* [What the task requires]:
Restate verbatim the span of lines below between the line with "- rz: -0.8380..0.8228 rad" and the line with "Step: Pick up", including those two lines, and only that span.

* [Material provided]:
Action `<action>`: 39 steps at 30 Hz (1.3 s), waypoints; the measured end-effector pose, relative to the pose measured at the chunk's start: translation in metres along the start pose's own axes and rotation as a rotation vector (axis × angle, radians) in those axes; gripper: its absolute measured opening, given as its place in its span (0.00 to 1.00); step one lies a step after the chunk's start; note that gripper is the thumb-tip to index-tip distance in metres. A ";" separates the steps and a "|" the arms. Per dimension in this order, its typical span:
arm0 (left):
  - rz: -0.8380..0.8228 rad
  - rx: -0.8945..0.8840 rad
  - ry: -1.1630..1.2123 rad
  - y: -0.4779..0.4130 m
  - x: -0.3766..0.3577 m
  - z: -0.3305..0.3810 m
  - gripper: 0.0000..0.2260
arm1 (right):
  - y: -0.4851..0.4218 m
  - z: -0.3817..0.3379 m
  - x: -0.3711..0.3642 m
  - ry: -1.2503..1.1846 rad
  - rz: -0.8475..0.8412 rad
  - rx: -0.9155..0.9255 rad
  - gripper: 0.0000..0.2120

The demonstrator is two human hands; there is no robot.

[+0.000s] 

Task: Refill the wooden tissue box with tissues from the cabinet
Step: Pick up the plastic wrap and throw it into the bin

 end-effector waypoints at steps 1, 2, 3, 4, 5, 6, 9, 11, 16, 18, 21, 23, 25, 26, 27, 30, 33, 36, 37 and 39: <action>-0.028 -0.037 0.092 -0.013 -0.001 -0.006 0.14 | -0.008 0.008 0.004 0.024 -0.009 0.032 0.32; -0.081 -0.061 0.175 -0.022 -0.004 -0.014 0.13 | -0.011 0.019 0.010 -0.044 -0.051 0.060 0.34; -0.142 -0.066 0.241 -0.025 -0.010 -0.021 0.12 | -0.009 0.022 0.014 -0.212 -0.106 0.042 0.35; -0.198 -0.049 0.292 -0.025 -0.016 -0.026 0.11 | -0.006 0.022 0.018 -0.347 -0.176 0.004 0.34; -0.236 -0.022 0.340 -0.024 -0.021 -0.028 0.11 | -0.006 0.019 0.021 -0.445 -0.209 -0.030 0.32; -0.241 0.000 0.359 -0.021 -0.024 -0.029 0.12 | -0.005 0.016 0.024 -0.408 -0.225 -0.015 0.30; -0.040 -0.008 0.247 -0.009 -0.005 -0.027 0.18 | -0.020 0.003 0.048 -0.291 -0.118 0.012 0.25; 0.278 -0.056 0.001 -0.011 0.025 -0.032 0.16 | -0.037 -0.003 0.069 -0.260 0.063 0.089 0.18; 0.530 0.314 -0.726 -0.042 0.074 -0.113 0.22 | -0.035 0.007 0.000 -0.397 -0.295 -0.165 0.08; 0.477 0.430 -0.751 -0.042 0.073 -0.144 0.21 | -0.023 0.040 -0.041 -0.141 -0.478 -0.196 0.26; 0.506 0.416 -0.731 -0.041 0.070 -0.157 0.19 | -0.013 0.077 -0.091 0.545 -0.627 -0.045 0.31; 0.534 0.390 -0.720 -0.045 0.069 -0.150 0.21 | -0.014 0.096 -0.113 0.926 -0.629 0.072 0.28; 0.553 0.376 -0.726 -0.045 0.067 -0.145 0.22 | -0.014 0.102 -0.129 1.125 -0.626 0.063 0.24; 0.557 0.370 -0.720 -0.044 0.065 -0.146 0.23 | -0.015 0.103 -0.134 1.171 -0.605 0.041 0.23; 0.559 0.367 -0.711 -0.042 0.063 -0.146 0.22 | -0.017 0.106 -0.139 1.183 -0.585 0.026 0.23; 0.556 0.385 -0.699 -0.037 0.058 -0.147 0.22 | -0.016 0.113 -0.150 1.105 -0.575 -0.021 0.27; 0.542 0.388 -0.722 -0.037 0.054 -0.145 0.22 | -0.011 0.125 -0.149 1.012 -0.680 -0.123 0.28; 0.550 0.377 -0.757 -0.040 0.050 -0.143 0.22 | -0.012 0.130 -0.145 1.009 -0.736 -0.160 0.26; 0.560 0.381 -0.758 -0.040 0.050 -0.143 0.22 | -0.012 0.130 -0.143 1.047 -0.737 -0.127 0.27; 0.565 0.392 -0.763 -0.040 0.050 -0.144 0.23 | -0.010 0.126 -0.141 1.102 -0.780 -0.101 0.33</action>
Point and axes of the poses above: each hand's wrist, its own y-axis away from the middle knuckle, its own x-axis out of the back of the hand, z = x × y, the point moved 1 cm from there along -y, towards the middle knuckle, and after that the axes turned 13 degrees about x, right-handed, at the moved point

* [Solved problem]:
  - rz: -0.8380..0.8228 rad
  - rx: -0.8945..0.8840 rad
  - ry: -1.1630..1.2123 rad
  - y: -0.4779..0.4130 m
  - x: -0.3766..0.3577 m
  - z: -0.3305..0.3810 m
  - gripper: 0.0000..0.2260
arm1 (right):
  - y: -0.4851..0.4218 m
  - z: -0.3817..0.3379 m
  - x: -0.3711..0.3642 m
  - ry: -1.2503..1.1846 rad
  - rz: -0.8475..0.8412 rad
  - rx: -0.9155..0.9255 rad
  - gripper: 0.0000..0.2120

The demonstrator is two human hands; there is no robot.

[+0.000s] 

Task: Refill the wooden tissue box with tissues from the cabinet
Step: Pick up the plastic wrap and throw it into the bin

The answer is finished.